Shi made Toronto the setting for Bao to pay homage to her hometown, and to facilitate a sense of realism. To further capture this authenticity, Liu helped keep track of cultural details, such as tin foil covering the burners on the stove, tchotchkes on the television, the rice cooker in the background, and soy sauce bottles. Some details, such as the toilet paper on the kitchen table, faced some confusion from non-Asian crew members. This is a common practice amongst immigrants because it is more practical than buying two kinds of paper, and Shi ensured that this was included. Other members of the production crew were also instructed to visit specific locations in Chinatown to shop and eat at in order to given the film a sense of authenticity.

==Release==
The film premiered at the Tribeca Film Festival on April 21, 2018, and subsequently accompanied Incredibles 2 in theaters. Prior to the Christmas holiday in 2018, Pixar made Bao freely available to stream on YouTube for a week, the first time that the studio has offered a short in this manner.

==Reception==
===Critical response===
Bao has an approval rating of on the review aggregator website Rotten Tomatoes, based on reviews, with an average rating of .
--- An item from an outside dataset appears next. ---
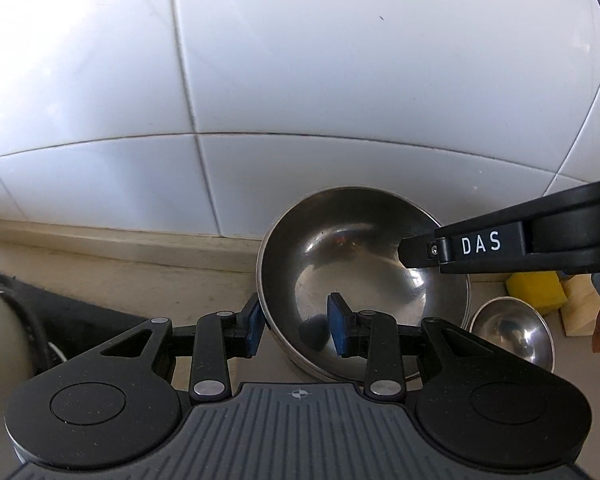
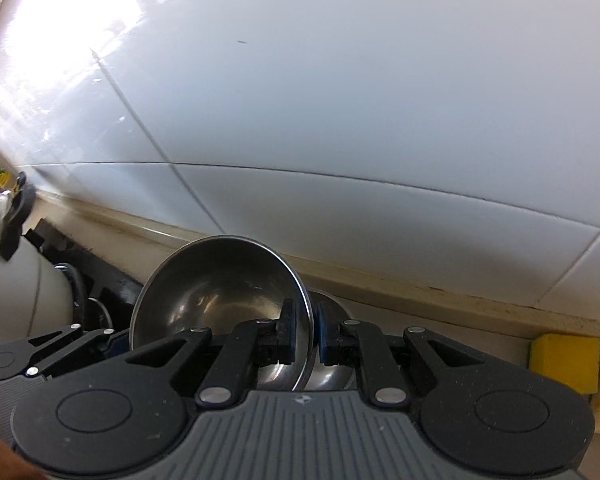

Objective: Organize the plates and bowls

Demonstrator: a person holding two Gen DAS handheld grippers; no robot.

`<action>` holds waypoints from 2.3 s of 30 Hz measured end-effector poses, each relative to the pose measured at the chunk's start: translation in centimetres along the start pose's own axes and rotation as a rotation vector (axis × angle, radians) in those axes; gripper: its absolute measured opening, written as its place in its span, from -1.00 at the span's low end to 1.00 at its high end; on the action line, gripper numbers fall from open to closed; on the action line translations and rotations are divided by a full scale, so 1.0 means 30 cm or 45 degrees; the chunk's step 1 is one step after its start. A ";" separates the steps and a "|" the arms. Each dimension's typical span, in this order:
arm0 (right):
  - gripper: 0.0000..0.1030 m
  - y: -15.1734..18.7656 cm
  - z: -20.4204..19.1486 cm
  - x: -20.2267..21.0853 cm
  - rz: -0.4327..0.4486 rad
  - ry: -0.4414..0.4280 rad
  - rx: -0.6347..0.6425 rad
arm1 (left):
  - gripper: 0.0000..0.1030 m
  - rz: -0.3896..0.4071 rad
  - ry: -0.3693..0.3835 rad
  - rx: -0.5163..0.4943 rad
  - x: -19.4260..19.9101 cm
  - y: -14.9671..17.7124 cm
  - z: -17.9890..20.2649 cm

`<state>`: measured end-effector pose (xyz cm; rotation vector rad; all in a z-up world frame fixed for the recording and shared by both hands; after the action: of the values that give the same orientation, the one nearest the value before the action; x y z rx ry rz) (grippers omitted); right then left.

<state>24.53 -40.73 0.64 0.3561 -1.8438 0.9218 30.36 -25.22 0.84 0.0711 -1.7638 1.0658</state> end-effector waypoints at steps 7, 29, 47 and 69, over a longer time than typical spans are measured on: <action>-1.00 0.008 0.035 -0.055 -0.026 0.017 -0.029 | -0.33 -0.031 0.011 -0.008 -0.091 -0.023 -0.007; -1.00 0.067 0.073 -0.230 -0.153 0.066 -0.068 | -0.33 -0.152 0.026 -0.022 -0.321 0.018 -0.034; -1.00 0.063 0.079 -0.195 -0.114 0.105 -0.050 | -0.28 -0.098 -0.035 -0.042 -0.288 0.001 -0.062; -0.94 0.137 0.164 0.106 0.007 0.134 -0.096 | 0.05 0.035 -0.037 -0.181 -0.047 -0.019 0.111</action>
<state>17.39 -41.10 0.63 0.2514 -1.7787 0.8560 28.90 -28.42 -0.17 -0.0256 -1.8667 0.9600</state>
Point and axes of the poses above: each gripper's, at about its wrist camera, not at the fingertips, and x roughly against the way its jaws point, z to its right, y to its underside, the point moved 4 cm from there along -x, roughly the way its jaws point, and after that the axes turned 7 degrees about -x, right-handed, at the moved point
In The Verges review of Incredibles 2, Tasha Robinson described Bao as an "extremely emotional little film" and a "perfect complement" to the main feature. Inkoo Kang of Slate called the film a "moving encapsulation of the Asian-immigrant experience". Jess Lee for Digital Spy said that the film "hit extremely close to home", and added that the story exhibits "universal themes which should resonate with most cultures".

Petrana Radulovic of Polygon says the film was well received by "many" Asian Americans, although some non-Asian viewers found the short confusing.

Lisa Wong Macabasco of Vogue saw Bao as a story whose emotional resonance is derived from how it fuses its themes of food and family. Considering the empty nest syndrome presented by the mother character, Shi had to relate her own experiences as a daughter of Chinese immigrants. In making the Mother the main character, Shi places herself in her own mother's shoes to show her emotional journey as she dedicates her life to raising a child, and for whom the idea of a primal love prompts her to destroy something to prevent it from escaping her. Macabasco also thought the film was culturally significant for being an example of how Pixar came to embrace stories from diverse cultural backgrounds.

===Accolades===
At the 91st Academy Awards, Bao won Best Animated Short Film.